Solch lyrische Verstiegenheiten, die größtenteils immer noch der Hauptkomponist der Band, Martin L. Gore, dem nicht uncharismatischen Sänger Gahan auf die Stimmbänder projiziert, werden auf dem neuen Album geschickt durch uralte Maschinenklänge kontrastiert. Die Ästhetik von Depeche Mode war von jeher durch jenen Widerspruch gekennzeichnet, den der aktuelle Albumtitel „Delta Machine“ kurz fasst. Da ist auf der einen Seite der Blues, der das Dasein im Schmerz zelebriert; und dann ist da das Ächzen der Maschinen, das dieses menschliche Weh kühl relativiert.

Heute, da das Digitale Mainstream ist, suchen Depeche Mode klugerweise Zuflucht bei modularen Riesensynthesizern aus dem vorigen Jahrtausend. Mit solchen Geräten, die man mit Steckverbindungen zum groben Tönen bringt, haben Klaus Schulze, Neu! und Kraftwerk Anfang der Siebzigerjahre Elektronik auf die Landkarte des Pop gewuchtet. Damals hatte alles Elektronische noch eine Anmutung von Abenteuer. Das Depeche Mode noch immer suchen. Gefunden haben sie es in den 13 oft schmerzhaft angenehm zu hörenden Liedern von „Delta Machine“ dann nicht so oft. Ein wenig Wagnis findet sich etwa in „Should Be Higher“, das auch live einigermaßen prickelnd gewesen ist. Geschrieben hat diesen Song Gahan mit dem Schweizer Kurt Uenala, wie auch seine beiden anderen kompositorischen Beiträge, „Broken“ und „Secret To The End“.

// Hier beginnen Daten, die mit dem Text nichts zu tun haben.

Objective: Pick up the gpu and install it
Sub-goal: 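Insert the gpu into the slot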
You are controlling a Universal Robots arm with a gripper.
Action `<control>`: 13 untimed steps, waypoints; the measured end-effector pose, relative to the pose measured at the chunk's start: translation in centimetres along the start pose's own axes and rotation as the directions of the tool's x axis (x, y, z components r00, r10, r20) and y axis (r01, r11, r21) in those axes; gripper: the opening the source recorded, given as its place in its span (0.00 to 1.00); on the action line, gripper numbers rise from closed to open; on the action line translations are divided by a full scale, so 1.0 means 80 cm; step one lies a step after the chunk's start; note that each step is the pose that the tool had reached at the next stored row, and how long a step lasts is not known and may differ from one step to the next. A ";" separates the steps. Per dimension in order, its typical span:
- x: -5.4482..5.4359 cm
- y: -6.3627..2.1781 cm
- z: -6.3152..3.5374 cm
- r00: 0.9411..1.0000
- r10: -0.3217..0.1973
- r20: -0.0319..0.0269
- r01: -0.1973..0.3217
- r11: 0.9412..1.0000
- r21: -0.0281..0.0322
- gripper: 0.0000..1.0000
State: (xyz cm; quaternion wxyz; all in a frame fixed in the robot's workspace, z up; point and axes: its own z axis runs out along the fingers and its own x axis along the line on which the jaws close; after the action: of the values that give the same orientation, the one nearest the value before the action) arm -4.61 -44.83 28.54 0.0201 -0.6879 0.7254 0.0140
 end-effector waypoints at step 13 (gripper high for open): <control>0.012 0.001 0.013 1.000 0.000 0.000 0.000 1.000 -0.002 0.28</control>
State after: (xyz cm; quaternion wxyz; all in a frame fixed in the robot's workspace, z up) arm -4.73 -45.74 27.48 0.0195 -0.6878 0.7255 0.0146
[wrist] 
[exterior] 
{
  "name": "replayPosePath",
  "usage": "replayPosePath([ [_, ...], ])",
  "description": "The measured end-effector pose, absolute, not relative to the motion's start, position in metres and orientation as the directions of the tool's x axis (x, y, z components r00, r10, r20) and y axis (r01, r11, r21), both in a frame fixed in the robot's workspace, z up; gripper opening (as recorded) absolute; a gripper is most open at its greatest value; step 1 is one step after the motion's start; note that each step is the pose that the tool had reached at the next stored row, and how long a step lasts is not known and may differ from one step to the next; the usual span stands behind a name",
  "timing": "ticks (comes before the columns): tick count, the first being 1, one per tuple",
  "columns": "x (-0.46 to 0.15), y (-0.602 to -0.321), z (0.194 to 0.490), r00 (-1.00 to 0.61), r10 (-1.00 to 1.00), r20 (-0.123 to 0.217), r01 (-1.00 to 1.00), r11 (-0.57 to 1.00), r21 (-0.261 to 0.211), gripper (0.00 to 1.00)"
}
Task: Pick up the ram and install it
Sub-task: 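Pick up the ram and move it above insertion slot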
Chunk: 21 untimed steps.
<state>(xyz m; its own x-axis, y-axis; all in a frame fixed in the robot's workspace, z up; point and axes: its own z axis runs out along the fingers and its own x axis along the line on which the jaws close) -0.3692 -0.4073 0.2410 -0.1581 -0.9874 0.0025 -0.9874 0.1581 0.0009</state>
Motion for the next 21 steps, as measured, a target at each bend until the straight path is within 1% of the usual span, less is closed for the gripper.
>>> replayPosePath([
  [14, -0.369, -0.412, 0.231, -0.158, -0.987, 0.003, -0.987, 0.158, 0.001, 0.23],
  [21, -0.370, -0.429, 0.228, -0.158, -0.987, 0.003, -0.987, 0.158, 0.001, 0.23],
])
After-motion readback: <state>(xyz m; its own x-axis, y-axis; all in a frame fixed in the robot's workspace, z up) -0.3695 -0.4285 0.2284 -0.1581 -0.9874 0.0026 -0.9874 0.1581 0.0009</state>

Kuschelideal: „Soothe My Soul“

Noch besser tönte das von einem stampfenden Rhythmus getriebene „Soothe My Soul“, das schlicht das Kuscheln der Körper idealisiert. Mit dem Propagieren von kleinbürgerlichen Idealen wie der fixen Partnerschaft sind Depeche Mode längst selbst im Mainstream angekommen. Keine Outlaw-Band verkauft 100 Millionen Tonträger. Daran ist nichts falsch, solange die Musik noch Spannung in sich trägt. Anders als das routiniert abgearbeitete Konzertset im Museumsquartier birgt „Delta Machine“ durchaus ein paar bewegende Momente: das Preisen der Leere in „My Little Universe“ oder das Lob der Entschleunigung in „Slow“. Am schönsten wirkt das Auseinanderklaffen von Form und Inhalt, wenn sich Depeche Mode ins bluesige Idiom zwängen und dabei haltlos Optimistisches verzapfen wie in „Goodbye“. Das Lied gipfelt in einer befremdlichen Erkenntnis: „Now misery is strange.“

Zur Band

Depeche Mode aus Basildon (Essex, England), benannt nach einem französischen Modemagazin, entwickelten Anfang der 1980er-Jahre mit Hits wie „People Are People“ eine massentaugliche Synthie-Pop-Formel. Mit leiser Selbstironie nannten sie 1987 ein Album „Music For The Masses“. In Songs wie „Personal Jesus“ spielten sie mit religiösen Inhalten, während sie allmählich Elemente des Rock integrierten. Ihr neues Album „Delta Machine“ ist das erste bei Sony.